§ Work instructions:
Search the material for the string "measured" and copy each line where it occurs.

§ Given information:
○ ○ ○ ○

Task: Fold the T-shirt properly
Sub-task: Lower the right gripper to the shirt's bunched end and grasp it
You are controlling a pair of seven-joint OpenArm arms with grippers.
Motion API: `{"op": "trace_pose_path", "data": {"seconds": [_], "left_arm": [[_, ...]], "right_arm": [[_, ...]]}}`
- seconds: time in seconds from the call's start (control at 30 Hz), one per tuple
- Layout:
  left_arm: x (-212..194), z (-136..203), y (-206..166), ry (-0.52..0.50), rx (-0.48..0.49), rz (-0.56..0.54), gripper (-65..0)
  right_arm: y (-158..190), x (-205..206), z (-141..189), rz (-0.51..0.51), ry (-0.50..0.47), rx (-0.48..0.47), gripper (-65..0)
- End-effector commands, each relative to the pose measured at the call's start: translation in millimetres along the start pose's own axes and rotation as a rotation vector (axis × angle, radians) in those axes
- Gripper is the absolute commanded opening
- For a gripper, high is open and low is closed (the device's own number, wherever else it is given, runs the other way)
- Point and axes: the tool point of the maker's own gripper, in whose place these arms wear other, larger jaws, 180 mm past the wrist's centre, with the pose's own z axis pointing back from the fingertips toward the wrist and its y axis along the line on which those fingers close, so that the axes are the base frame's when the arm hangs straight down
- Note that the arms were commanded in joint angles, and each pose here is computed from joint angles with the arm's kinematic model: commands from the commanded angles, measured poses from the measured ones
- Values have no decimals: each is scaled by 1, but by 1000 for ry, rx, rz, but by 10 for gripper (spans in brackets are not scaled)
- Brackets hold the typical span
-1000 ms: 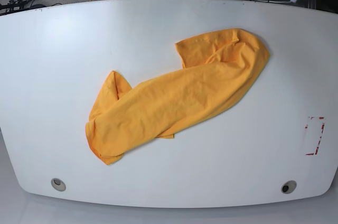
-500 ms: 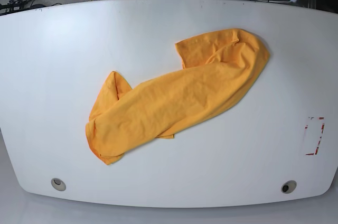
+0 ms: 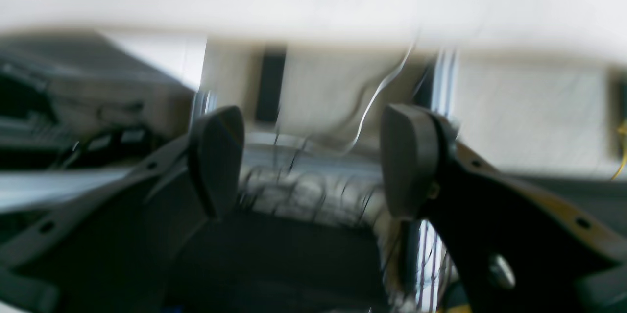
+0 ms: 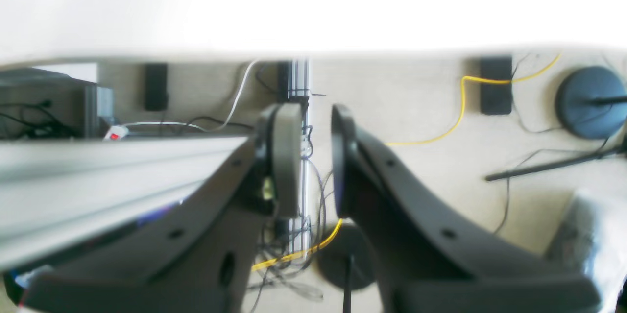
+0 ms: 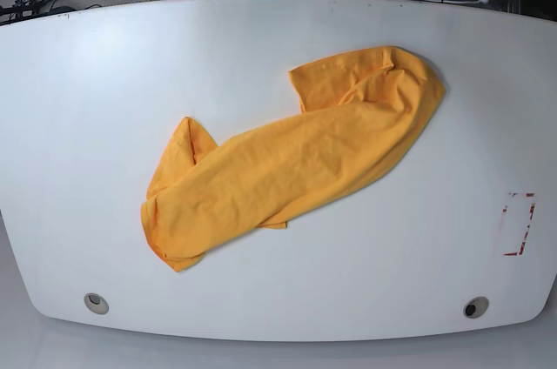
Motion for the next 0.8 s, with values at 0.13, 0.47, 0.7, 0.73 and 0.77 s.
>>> {"op": "trace_pose_path", "data": {"seconds": [0.13, 0.47, 0.7, 0.73, 0.77], "left_arm": [[21, 2, -7, -57, -18, 6, -242], [42, -17, -38, -135, -85, 55, -76], [54, -25, -65, -176, -163, 46, -38], [57, -26, -73, -189, -195, 4, -38], [58, -27, -82, -197, -226, -27, -38]], "right_arm": [[-4, 49, -17, 31, -142, 4, -549], [-10, 120, -62, 123, -211, 21, -433], [-17, 172, -85, 188, -214, 0, -350], [-18, 180, -87, 197, -213, -4, -342], [-18, 186, -90, 202, -213, -7, -335]]}}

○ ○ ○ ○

§ Output for this exercise:
- End-effector commands, each relative to the pose measured at the call's start: translation in millimetres along the start pose's own axes and rotation as a rotation vector (axis × angle, radians) in those axes
- Note that the arms were commanded in joint angles, and each pose here is computed from joint angles with the arm's kinematic model: commands from the commanded angles, measured poses from the measured ones

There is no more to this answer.